Cake: Elsevier likes to have it. And eat it.

Academic publisher Elsevier, whose various malfeasances we’ve covered here, here, and here, is at it again. It turns out that they’ve been charging for access to Open Access articles. Furthermore, this has been going on for quite some time now — at least two years, according to academic Mike Taylor.

Recently, Peter Murray-Rust, reader in molecular informatics at the University of Cambridge, asked fellow academics to send him examples of Elsevier charging for OA articles, in order to put pressure on the publisher, who, when confronted with these outright violations, has responded with what Murray-Rust calls on his blog “mumble” and most people would just call “bullshit.”

In a post on the Elsevier Connect website, Chris Shillum, VP of Product Management, Platform and Content, and Dr. Alicia Wise, Director of Access and Policy, ascribe it a third-party problem: essentially, while the site pages for articles in question were labeled “Open Access” and were free for readers, they also contained links to Rightslink, a service that handles reprints. It’s when users went to reprint the articles or share them with students that they were slapped with fees —£ 8000 for 100 copies, in one case.

Chillum and Wise state for the record that the charges users encountered were a mistake, occasioned by the demands of squaring up all the metadata for a large amount of material. And the bilked parties are getting refunds. They add that they are now “ensuring all of our OA content includes an explicit link to the relevant license stating re-use terms” and it’ll all be set by summer 2014.

But the “ahhh we are big so big we can’t even keep track of times we accidentally charge you thousands of pounds for something that should be free sorry it’s just you know bigness sigh” defense fails to convince in the end. For a couple of reasons:

–It’s a long-standing problem.
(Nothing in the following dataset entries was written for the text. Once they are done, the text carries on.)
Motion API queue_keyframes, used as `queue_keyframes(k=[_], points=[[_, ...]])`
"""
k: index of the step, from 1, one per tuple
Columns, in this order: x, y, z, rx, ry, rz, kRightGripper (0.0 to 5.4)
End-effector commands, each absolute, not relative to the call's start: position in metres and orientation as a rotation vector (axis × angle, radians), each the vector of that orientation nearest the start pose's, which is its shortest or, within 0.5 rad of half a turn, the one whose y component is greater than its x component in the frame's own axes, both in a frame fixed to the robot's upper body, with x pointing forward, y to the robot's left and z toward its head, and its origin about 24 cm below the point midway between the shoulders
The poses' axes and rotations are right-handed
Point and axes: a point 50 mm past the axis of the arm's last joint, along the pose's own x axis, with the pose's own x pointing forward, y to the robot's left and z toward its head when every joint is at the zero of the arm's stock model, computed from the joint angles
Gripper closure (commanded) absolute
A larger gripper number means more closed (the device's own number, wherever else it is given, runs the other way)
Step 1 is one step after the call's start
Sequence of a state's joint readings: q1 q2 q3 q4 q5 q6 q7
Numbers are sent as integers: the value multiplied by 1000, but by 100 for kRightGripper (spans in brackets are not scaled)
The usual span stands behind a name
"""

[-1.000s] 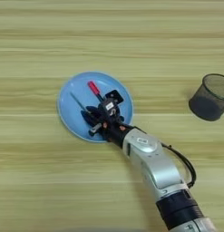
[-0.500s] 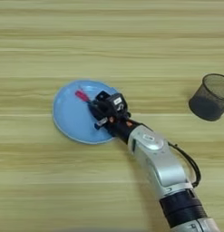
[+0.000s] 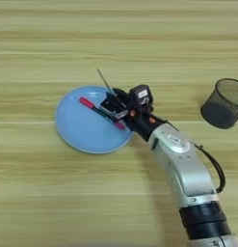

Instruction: Move the objects on the table

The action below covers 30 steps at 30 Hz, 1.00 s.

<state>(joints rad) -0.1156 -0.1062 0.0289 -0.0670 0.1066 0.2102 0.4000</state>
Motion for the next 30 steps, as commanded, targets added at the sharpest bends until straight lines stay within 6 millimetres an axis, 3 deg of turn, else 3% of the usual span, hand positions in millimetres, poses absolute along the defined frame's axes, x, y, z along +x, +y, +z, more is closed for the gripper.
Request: queue_keyframes(k=[1, 11, 20, 30], points=[[285, -160, 105, -29, -116, 357, 457], [272, -215, 83, -94, -22, 163, 457], [276, -224, 53, -85, 98, 94, 458], [281, -228, 34, -93, 179, 62, 458]])
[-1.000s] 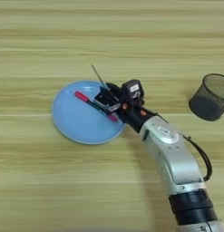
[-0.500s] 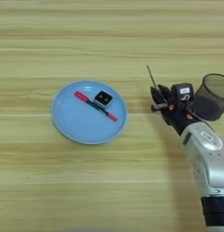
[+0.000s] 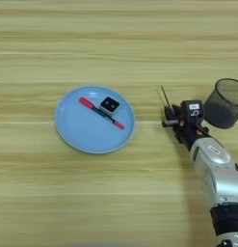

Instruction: Move the objects on the table

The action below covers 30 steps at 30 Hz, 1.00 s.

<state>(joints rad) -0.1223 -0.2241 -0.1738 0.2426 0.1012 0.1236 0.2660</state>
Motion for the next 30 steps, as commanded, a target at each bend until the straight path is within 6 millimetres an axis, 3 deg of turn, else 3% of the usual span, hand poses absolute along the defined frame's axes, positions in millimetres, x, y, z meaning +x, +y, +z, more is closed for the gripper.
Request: queue_keyframes(k=[1, 15, 16, 30], points=[[282, -229, 33, -90, 183, 59, 458], [285, -232, 16, -56, 267, 62, 458], [285, -232, 16, -56, 267, 63, 429], [285, -232, 16, -64, 264, 72, 295]])
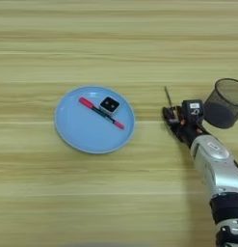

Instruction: Move the objects on the table

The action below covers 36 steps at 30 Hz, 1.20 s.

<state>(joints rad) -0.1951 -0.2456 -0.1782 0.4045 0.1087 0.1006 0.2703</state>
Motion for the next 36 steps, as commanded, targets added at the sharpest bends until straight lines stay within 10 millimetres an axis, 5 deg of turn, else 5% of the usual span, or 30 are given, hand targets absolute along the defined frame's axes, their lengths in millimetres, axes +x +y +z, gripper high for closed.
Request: queue_keyframes(k=[1, 29, 36], points=[[285, -232, 16, -63, 262, 73, 283], [286, -219, 62, -142, 35, 80, 7], [285, -210, 71, -150, 2, 112, 3]])
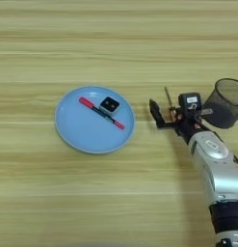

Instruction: Move the objects on the table

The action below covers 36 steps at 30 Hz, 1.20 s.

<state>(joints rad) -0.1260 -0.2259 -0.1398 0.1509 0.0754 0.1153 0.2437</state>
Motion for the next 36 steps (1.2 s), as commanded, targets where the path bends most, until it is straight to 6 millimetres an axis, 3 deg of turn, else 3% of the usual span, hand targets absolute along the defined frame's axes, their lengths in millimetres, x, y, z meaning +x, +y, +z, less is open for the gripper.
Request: queue_keyframes(k=[1, 12, 25, 36], points=[[285, -209, 72, -153, -2, 117, 3], [291, -187, 87, -197, -57, 234, 3], [302, -159, 91, -216, -63, 347, 3], [304, -137, 93, -119, -27, 489, 3]])
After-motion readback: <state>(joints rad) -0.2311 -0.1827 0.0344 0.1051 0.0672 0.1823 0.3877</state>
Mike Taylor wrote about this issue two years ago on the OA/Sauropod Vertebra blog, posting screenshots that showed Elsevier charging for £10.88 to share an article with a single student. Then, as Taylor posted recently, Peter Murray-Rust pointed it out again, eight months ago. So if Elsevier had, say, access to the internet and any real desire to fix this, it had a long, long time to do so. And it didn’t.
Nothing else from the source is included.